Yet both band and venue have more in common than might be expected, the flouting of musical rules being toward the top of their respective lists.
Holy Fuck make rabble rousing, belly rumbling bass lines, with drum fills that scale industrial proportions. And yet they achieve all this while essentially standing around a table. For the Toronto band, gigging is a community affair, and at times it’s as though we’ve been allowed to eavesdrop on music making in their own garage. Yet when they cut loose, they make music that can get the sweat running down the walls in a warehouse, and that was largely the case here.
Sure, when the music dipped the persistent hum and chatter of the club was a factor, but as the beats began again even the most passive of back row wallflowers were shaking at least one foot to the rhythm.

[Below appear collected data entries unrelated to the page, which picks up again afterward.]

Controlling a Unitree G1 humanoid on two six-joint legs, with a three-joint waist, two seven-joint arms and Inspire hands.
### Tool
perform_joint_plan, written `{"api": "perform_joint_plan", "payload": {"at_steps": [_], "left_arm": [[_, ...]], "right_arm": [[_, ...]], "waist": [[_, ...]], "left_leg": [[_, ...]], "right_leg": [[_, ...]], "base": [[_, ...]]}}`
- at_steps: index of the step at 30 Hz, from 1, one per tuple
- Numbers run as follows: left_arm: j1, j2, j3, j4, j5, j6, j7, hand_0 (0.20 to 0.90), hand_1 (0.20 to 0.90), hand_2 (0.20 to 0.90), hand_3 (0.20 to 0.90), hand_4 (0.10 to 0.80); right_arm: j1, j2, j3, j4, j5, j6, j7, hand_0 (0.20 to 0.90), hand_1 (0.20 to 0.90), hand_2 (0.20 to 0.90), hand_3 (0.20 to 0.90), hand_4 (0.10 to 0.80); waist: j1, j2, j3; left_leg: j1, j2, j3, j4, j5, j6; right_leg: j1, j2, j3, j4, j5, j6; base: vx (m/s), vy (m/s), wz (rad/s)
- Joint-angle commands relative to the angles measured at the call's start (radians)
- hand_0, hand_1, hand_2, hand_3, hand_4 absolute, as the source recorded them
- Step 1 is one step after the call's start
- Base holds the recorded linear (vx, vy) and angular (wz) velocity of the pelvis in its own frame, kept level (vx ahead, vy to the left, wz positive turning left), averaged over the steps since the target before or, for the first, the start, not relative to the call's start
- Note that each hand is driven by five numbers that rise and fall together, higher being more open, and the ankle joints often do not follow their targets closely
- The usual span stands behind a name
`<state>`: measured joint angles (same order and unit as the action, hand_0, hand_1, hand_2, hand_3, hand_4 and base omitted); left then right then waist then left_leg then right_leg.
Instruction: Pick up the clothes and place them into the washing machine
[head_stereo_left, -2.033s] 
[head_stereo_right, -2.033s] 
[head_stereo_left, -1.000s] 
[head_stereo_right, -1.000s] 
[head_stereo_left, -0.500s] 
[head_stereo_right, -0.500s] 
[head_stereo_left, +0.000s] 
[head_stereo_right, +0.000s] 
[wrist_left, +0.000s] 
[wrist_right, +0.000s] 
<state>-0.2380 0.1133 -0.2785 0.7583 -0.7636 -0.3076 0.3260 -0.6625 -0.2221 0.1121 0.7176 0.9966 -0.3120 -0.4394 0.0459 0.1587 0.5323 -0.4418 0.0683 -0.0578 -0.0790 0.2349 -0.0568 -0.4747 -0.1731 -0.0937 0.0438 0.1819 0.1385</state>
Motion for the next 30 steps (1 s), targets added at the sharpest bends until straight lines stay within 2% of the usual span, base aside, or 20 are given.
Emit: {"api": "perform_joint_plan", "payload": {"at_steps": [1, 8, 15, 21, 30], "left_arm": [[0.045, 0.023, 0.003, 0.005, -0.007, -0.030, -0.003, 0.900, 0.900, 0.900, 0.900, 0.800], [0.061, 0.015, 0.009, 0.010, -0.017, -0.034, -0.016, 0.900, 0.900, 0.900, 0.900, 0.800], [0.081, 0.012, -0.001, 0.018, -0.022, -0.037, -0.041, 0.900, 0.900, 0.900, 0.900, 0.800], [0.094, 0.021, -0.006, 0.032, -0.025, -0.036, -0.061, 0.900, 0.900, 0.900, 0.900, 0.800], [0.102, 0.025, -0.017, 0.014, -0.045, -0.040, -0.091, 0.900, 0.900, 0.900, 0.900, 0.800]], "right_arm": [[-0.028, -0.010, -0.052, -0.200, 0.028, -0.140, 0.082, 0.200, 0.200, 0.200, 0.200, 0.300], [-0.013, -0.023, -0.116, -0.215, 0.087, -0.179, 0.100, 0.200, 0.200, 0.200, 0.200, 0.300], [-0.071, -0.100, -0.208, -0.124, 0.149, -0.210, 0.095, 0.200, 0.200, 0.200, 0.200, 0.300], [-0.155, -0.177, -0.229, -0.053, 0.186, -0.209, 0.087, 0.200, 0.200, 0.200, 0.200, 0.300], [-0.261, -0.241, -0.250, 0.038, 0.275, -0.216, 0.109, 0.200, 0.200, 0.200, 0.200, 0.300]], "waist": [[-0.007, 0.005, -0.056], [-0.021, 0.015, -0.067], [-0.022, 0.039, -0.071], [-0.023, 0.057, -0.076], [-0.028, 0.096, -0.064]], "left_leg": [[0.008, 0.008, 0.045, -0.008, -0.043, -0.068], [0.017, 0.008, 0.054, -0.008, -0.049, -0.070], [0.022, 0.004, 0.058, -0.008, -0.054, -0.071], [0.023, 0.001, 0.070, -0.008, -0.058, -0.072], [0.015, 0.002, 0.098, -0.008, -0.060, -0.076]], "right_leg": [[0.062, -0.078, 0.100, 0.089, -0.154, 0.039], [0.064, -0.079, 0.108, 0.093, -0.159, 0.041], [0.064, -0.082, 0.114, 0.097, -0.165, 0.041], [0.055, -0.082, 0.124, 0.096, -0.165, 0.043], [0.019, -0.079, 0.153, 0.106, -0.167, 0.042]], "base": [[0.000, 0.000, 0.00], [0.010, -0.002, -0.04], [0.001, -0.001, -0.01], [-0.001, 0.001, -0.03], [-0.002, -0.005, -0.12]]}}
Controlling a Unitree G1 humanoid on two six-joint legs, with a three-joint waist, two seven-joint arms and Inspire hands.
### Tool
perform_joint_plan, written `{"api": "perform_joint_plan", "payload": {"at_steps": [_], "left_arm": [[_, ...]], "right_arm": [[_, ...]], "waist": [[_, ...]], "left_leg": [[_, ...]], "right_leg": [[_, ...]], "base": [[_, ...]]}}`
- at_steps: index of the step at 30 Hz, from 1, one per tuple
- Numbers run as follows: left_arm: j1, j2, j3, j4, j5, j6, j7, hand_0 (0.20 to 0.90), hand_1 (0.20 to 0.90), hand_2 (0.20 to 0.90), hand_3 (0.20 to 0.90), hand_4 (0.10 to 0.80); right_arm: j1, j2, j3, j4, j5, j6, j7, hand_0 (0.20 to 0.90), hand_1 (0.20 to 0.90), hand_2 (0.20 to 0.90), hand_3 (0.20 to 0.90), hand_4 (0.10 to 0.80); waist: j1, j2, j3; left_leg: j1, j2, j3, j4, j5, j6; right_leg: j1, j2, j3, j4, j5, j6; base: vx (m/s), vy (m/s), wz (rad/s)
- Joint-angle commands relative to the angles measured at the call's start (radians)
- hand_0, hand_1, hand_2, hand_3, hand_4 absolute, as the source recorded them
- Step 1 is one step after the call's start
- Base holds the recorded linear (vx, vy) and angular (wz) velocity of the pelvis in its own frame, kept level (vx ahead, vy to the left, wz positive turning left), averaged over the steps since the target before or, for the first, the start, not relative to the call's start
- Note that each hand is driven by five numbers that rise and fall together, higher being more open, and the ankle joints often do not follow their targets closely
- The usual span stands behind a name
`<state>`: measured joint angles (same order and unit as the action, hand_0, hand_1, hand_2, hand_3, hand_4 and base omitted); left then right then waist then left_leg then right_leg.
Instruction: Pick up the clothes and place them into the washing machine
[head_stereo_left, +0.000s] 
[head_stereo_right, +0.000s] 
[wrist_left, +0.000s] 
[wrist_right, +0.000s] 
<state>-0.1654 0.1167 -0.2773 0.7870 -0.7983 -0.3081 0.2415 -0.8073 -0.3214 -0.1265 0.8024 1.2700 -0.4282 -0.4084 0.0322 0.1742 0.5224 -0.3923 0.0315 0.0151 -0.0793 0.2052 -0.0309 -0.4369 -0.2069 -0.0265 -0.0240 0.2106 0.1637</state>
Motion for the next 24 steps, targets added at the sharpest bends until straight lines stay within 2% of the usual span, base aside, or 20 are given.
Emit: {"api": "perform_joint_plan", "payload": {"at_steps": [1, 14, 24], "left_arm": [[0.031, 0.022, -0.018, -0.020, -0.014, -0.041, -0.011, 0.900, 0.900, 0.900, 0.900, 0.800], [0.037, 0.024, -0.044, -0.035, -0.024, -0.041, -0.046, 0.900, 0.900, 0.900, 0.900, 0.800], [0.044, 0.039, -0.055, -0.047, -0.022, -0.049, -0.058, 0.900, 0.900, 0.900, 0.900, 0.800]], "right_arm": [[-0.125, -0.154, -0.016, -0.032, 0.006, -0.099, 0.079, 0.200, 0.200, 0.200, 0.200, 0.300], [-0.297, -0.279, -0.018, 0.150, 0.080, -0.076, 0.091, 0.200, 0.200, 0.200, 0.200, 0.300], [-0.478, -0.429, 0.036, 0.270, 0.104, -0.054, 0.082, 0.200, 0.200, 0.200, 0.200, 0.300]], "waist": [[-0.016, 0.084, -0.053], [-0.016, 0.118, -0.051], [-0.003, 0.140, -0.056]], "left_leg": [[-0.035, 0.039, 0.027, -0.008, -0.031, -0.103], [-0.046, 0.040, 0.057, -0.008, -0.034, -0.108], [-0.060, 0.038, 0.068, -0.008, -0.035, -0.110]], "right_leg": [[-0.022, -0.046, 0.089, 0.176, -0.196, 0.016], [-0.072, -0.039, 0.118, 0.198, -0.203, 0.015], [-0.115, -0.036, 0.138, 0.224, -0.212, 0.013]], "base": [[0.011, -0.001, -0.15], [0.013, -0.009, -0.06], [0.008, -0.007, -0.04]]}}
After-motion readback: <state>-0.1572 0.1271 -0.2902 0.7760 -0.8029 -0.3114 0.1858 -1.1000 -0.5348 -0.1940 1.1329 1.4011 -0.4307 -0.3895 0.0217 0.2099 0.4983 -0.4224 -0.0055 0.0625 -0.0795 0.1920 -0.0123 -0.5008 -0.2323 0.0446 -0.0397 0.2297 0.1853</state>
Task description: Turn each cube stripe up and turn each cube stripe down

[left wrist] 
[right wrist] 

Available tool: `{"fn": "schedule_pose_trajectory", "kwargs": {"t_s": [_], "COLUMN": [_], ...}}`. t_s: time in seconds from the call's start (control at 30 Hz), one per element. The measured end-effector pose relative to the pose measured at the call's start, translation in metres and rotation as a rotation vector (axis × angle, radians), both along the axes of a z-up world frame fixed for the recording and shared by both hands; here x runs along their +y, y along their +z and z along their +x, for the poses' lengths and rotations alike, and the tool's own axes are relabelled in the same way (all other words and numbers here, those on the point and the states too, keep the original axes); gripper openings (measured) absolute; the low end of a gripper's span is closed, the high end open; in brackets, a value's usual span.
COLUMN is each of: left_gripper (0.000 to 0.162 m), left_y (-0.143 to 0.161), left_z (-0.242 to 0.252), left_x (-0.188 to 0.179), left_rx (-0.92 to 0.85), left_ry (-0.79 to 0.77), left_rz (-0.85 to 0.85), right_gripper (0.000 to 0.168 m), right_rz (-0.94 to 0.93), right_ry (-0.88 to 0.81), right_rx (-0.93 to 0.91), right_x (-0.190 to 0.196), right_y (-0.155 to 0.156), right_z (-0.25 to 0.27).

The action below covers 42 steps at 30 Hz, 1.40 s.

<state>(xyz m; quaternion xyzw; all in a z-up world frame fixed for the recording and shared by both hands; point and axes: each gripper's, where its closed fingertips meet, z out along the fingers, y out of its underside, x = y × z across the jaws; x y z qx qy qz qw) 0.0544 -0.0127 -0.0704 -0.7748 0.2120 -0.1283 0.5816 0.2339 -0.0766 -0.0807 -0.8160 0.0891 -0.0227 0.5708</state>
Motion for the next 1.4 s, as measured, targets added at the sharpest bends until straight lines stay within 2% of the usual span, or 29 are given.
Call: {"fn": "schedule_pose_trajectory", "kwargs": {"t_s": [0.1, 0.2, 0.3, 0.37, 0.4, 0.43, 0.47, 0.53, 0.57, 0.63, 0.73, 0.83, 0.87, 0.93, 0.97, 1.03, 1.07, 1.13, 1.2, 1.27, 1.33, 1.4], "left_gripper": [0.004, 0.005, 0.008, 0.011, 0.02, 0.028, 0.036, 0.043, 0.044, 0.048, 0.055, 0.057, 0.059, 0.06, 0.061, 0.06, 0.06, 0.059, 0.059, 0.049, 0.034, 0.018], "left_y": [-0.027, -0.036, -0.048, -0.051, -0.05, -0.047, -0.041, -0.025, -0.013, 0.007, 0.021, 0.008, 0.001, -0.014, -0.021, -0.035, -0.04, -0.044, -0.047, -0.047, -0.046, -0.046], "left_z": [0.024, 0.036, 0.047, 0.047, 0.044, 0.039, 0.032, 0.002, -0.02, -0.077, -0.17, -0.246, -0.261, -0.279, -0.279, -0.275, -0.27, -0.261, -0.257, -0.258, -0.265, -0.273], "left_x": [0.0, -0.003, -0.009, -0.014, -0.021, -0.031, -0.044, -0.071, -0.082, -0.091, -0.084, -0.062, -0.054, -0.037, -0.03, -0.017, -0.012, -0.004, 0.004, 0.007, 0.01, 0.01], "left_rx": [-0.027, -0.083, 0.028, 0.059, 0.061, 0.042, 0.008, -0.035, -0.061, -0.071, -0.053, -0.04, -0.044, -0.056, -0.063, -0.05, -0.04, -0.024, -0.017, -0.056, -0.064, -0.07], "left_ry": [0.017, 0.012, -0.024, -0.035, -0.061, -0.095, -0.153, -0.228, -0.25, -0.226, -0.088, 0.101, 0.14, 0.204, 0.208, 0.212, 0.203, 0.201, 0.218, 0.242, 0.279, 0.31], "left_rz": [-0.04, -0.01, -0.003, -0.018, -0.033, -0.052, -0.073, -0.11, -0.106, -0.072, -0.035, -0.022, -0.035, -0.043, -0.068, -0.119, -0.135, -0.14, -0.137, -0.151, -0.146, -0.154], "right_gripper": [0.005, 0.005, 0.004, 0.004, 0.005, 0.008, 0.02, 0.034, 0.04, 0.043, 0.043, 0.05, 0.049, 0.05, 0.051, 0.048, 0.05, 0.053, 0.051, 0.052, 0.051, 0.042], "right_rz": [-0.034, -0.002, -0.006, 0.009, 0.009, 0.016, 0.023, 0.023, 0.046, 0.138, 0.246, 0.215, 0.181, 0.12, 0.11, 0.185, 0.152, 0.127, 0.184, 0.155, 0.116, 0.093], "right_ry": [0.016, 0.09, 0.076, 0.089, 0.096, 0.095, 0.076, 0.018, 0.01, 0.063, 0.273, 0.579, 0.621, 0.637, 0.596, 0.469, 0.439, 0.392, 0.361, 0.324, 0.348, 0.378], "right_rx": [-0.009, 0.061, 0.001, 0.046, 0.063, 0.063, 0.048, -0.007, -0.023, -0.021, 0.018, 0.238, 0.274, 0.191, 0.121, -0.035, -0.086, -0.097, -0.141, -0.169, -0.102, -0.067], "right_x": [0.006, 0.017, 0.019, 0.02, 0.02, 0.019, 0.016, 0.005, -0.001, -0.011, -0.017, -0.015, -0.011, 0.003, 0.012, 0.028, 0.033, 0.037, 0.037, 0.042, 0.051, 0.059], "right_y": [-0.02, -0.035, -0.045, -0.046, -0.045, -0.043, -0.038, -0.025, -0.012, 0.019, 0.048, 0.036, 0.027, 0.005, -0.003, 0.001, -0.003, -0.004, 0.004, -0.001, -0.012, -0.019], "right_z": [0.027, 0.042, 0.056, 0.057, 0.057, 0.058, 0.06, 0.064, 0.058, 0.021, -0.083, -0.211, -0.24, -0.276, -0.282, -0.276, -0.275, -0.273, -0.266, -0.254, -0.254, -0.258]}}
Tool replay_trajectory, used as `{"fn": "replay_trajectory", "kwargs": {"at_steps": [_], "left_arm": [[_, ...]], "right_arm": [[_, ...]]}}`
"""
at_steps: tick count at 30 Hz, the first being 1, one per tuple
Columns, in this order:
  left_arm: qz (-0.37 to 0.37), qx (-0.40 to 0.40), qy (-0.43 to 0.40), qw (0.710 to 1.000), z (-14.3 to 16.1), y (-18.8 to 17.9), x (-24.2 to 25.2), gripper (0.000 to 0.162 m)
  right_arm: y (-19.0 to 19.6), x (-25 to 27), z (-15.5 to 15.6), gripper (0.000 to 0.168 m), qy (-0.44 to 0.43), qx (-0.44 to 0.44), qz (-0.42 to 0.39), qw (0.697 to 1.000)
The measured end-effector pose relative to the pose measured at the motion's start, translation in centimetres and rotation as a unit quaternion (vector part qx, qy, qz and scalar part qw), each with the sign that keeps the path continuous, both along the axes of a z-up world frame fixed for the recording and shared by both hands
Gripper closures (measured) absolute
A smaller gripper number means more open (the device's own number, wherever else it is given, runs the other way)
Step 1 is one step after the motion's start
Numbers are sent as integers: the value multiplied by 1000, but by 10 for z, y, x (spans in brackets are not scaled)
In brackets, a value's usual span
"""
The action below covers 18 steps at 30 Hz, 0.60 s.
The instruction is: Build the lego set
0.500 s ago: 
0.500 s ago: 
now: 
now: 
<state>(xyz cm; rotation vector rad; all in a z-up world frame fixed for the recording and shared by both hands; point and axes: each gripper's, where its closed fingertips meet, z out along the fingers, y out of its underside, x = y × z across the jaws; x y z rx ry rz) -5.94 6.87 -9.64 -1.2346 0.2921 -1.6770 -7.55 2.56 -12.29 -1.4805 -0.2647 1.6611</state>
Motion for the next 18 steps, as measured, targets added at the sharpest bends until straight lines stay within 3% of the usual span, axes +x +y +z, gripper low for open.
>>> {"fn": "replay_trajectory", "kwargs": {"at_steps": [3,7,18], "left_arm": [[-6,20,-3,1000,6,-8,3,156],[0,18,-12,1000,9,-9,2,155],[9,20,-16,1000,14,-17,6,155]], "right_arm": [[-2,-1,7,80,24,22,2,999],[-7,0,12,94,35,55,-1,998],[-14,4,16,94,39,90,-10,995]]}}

Graham Walsh led the charge, his youthful demeanour cracking with the sheer exhilaration of the synthesized sounds the band were making. With the drums the focal visual point of the set-up there were big slabs of rhythm, big bastard drum fills rocking the club but somehow not quite swamping the lithe basslines.
Holy Fuck’s set carried most things before it like a juggernaut, ploughing through red lights and crushing bollards as it sped onwards. Only the gaps in sound proved intrusive, and though while these were usually countered by atmospheric whooshes there was inevitably an intriguing period of plugging in new keyboards and rewiring.
Yet that somehow added an essential human element to the gig, proof that the program was not controlling the band. With a triumphant blast of Lovely Allen and encore Super Inuit the band wrapped up an impressive set to showcase the debut album LP, and the two-pace encore, from hip hop tempo to helter-skelter house, rang through our ears as we emerged blinking widely onto Oxford Street.